How To Cook Frozen Asparagus The Right Way

Versatile veggies like asparagus are the perfect kitchen staple to keep in the freezer. When it's time to cook them, more than a few techniques come to mind. From air fryers to ovens, which method works the best? When you're heating asparagus from a frozen state, opting for a frying pan is the right way to do it.

To make this wholesome appetizer come to life, start by taking the asparagus out of your freezer and laying a pan on the stove. Whether it's been frozen in pieces or full spears, this technique will work for both. Make sure the pan is hot, then add in a dash of olive oil. Now, sear the frozen asparagus until tender, which should only be a few minutes. Once the asparagus is cooked through, remove the pan from heat and plate the vegetables. From here, you can add sea salt and black pepper, or whatever other seasonings you have on hand.  

Fresh asparagus is a fragile vegetable, but frozen asparagus is a whole other beast. It doesn't need low heat and long cooking times to turn out exactly right. In fact, it needs the exact opposite to succeed.

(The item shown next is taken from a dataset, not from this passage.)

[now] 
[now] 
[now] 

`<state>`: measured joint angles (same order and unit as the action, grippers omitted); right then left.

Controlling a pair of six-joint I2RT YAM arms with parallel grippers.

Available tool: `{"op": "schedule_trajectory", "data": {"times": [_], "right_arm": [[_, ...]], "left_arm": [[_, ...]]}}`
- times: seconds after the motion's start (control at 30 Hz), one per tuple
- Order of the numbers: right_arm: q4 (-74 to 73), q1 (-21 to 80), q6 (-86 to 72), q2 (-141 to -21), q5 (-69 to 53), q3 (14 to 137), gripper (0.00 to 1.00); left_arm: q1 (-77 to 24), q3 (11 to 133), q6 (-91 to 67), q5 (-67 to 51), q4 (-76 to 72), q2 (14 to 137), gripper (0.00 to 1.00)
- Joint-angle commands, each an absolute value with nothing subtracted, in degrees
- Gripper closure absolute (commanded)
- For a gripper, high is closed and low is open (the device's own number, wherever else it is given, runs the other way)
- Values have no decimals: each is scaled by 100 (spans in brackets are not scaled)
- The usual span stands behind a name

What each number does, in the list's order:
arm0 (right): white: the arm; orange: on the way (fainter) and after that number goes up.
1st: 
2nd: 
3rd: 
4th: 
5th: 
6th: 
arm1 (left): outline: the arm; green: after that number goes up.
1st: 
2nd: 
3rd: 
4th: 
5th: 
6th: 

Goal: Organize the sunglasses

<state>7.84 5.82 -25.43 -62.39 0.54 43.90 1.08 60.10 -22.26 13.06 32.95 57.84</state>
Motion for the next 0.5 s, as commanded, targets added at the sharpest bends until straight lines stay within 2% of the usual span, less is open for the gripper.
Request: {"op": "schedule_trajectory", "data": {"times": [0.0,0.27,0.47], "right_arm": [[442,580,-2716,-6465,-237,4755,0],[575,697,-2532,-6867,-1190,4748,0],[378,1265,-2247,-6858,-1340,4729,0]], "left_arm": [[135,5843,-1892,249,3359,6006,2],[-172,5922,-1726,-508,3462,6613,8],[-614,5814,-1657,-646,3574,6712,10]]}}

Why this method works best

Some chefs might be more familiar with baking or roasting a bundle of asparagus. While these methods work well when asparagus is fresh, pan-frying the veggie when frozen helps ensure the texture and taste remain intact.

Because of the high heat of the pan, the asparagus will not need as long to cook, which prevents it from becoming wilted and limp. You have much better control of temperature when using a pan, too, compared to other methods, and this will prove vital when dealing with sensitive veggies like asparagus. Pan-frying frozen asparagus also allows the veggies to really sizzle in the oil or butter, lending a better flavor in the end. As a final bonus, pans often have one of the fastest cooking times out of all the other methods too.

Fresh and frozen asparagus are just not the same, and you can't force them to be. Frozen asparagus won't defrost like with other veggies because the excess water will leave it limp and undesirable. The bottom line: a fast sear while it's still frozen is the way to go. Don't waste the excess cooking time, and stick to the pan.

Other quick tips for frozen asparagus

As previously mentioned, if you swear by the use of an oven or air fryer, by all means, follow your heart; just know it might not be the same. Plus, while frozen asparagus might not be the best thing to roast, you can perfectly roast other types of frozen vegetables. Let's dig a little more into why frozen asparagus is the way to go — and why the pan is worth it.

While we dug a little into why you should pan-fry frozen asparagus, there are a lot of reasons why keeping the vegetable frozen is a good idea in the first place. Asparagus is notorious for going bad quickly and typically only lasts a few days in the fridge when it's fresh. Sticking the bundle in the freezer can extend its shelf life by eight or nine months, depending on how you prep it. 

Even after it's frozen, it can taste just as good as fresh, too — if you cook it right, that is. Asparagus is 93% water, so once it's frozen, it's very easy for it to turn into a mushy mess once you reheat it. Remember, when it's time to cook, you only need to heat it up fast in a pan, and you're good to go.